* [Work request]
When you reach the line containing "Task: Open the" in the entries below, begin reproducing lines exactly, and stop once the line containing "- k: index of" is done.
▽
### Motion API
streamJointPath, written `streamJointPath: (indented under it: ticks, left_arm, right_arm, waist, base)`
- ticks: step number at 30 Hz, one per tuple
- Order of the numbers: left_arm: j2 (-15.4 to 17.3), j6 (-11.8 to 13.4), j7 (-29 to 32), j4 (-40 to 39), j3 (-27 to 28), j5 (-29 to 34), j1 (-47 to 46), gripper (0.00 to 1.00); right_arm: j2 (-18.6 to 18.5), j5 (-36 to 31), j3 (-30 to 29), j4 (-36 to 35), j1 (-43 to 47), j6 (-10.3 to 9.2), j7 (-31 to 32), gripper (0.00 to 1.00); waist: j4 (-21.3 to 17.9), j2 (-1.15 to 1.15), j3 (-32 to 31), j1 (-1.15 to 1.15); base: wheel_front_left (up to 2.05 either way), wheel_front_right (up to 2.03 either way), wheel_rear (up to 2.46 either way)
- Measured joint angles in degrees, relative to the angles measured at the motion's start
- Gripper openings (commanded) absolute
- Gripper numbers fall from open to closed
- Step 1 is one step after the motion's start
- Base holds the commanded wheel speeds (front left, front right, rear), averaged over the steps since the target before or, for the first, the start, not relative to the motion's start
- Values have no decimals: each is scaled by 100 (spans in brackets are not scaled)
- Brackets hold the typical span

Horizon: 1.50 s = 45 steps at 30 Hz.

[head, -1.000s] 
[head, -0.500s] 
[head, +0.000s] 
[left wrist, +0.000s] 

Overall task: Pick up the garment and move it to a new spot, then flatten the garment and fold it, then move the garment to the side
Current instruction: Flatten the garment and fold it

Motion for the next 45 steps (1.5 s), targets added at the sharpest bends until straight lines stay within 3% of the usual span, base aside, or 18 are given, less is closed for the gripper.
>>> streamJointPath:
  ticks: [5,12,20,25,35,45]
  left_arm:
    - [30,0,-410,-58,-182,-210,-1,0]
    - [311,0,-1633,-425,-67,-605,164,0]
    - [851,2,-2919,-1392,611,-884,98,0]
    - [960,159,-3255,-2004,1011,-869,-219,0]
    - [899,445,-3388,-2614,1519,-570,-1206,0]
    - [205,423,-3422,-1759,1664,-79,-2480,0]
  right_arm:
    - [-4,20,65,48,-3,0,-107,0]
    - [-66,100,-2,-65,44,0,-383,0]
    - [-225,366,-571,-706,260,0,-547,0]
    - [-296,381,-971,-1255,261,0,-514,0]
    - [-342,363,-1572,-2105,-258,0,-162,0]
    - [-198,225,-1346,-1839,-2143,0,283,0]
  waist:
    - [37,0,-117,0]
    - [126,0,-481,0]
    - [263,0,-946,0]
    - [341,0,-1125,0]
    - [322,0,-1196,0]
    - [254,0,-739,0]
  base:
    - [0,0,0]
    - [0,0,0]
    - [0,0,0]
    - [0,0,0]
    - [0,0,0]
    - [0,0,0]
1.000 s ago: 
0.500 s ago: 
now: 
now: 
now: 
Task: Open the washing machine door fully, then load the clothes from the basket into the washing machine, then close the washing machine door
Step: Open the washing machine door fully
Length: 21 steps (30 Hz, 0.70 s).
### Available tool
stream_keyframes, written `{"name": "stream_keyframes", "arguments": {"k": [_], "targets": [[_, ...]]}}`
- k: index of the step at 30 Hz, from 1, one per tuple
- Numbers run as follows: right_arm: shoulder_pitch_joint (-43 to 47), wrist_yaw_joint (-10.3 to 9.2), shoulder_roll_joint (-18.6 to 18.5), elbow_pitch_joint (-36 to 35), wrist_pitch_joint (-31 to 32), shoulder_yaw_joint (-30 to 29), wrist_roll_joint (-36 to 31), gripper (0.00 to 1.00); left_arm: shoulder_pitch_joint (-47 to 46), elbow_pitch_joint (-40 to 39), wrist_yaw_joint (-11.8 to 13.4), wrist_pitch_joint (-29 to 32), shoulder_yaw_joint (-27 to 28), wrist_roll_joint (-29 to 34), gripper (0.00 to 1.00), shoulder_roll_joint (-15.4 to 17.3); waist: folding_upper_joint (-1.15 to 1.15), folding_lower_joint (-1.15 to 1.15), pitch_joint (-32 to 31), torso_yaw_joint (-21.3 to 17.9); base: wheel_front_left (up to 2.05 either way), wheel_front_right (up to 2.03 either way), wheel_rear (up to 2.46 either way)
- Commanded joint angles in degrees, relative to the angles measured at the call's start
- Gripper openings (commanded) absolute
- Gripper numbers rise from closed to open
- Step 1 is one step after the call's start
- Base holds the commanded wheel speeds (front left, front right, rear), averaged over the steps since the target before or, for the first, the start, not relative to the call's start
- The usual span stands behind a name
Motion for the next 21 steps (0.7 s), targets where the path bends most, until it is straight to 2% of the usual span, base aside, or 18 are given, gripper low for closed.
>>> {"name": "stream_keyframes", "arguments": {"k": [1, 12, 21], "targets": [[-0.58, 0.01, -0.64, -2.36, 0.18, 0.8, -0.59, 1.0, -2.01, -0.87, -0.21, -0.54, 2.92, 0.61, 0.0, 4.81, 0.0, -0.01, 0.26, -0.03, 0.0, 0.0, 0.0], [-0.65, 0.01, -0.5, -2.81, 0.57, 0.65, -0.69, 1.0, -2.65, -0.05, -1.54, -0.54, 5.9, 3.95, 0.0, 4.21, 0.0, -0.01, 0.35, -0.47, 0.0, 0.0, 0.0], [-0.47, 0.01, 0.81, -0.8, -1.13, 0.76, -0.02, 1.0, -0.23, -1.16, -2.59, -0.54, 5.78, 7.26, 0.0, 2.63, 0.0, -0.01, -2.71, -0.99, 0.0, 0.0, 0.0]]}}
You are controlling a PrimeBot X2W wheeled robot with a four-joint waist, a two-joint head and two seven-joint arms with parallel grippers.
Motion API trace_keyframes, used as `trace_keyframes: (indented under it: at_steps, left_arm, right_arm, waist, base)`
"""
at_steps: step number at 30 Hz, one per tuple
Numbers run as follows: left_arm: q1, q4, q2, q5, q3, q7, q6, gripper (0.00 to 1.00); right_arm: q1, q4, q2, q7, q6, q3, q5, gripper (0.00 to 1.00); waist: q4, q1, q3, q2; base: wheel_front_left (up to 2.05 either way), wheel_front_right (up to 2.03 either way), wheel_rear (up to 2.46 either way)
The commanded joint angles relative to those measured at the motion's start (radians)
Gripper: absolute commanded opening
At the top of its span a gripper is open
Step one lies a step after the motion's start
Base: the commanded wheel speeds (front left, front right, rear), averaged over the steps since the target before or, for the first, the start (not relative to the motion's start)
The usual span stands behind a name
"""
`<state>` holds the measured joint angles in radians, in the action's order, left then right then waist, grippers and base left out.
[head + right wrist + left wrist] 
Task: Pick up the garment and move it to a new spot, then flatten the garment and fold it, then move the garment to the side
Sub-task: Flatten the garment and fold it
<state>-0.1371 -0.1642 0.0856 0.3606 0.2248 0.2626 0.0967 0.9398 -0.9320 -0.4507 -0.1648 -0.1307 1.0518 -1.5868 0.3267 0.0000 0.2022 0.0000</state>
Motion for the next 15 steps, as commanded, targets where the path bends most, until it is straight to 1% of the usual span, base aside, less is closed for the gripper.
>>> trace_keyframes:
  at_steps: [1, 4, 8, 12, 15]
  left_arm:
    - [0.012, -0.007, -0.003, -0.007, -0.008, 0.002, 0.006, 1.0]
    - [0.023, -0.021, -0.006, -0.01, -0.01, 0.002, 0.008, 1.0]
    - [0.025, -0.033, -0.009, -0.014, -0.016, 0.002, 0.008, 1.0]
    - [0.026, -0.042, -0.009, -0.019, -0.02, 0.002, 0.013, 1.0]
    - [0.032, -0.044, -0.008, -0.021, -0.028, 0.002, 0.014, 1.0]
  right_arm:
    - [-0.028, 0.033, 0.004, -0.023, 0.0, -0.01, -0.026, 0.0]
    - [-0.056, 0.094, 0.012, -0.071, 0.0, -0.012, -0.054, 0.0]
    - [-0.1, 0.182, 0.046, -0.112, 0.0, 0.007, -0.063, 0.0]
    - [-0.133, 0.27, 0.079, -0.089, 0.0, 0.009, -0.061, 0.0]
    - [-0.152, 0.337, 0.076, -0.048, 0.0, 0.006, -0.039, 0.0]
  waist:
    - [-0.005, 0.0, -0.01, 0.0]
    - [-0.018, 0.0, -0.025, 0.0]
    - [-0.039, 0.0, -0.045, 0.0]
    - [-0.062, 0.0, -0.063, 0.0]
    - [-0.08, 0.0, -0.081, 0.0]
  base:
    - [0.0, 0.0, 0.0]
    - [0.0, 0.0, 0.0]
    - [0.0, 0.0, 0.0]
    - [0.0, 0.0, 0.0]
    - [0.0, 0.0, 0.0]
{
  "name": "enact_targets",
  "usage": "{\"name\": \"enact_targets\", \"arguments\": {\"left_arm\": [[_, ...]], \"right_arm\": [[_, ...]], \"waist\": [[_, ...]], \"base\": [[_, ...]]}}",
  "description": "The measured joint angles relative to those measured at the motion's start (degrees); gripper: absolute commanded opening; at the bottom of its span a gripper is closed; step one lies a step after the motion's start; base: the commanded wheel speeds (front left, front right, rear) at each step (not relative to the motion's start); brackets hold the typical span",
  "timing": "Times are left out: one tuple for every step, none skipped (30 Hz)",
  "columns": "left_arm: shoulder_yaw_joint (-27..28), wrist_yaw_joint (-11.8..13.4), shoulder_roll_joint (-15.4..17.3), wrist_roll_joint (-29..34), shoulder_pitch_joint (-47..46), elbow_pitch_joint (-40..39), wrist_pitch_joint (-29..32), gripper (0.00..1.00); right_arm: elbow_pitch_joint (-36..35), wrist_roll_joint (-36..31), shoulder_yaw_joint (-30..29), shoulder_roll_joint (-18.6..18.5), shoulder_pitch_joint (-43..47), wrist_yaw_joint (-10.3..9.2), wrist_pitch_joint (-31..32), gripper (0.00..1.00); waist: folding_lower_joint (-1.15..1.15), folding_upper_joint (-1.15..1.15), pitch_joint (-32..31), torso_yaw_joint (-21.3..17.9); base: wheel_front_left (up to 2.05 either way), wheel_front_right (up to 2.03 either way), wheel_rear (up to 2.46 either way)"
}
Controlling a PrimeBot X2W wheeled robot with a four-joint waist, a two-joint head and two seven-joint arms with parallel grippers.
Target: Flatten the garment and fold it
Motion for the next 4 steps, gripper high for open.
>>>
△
* [Solution to the problem]
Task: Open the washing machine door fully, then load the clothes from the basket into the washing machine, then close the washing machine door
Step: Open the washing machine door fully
Length: 21 steps (30 Hz, 0.70 s).
### Available tool
stream_keyframes, written `{"name": "stream_keyframes", "arguments": {"k": [_], "targets": [[_, ...]]}}`
- k: index of the step at 30 Hz, from 1, one per tuple

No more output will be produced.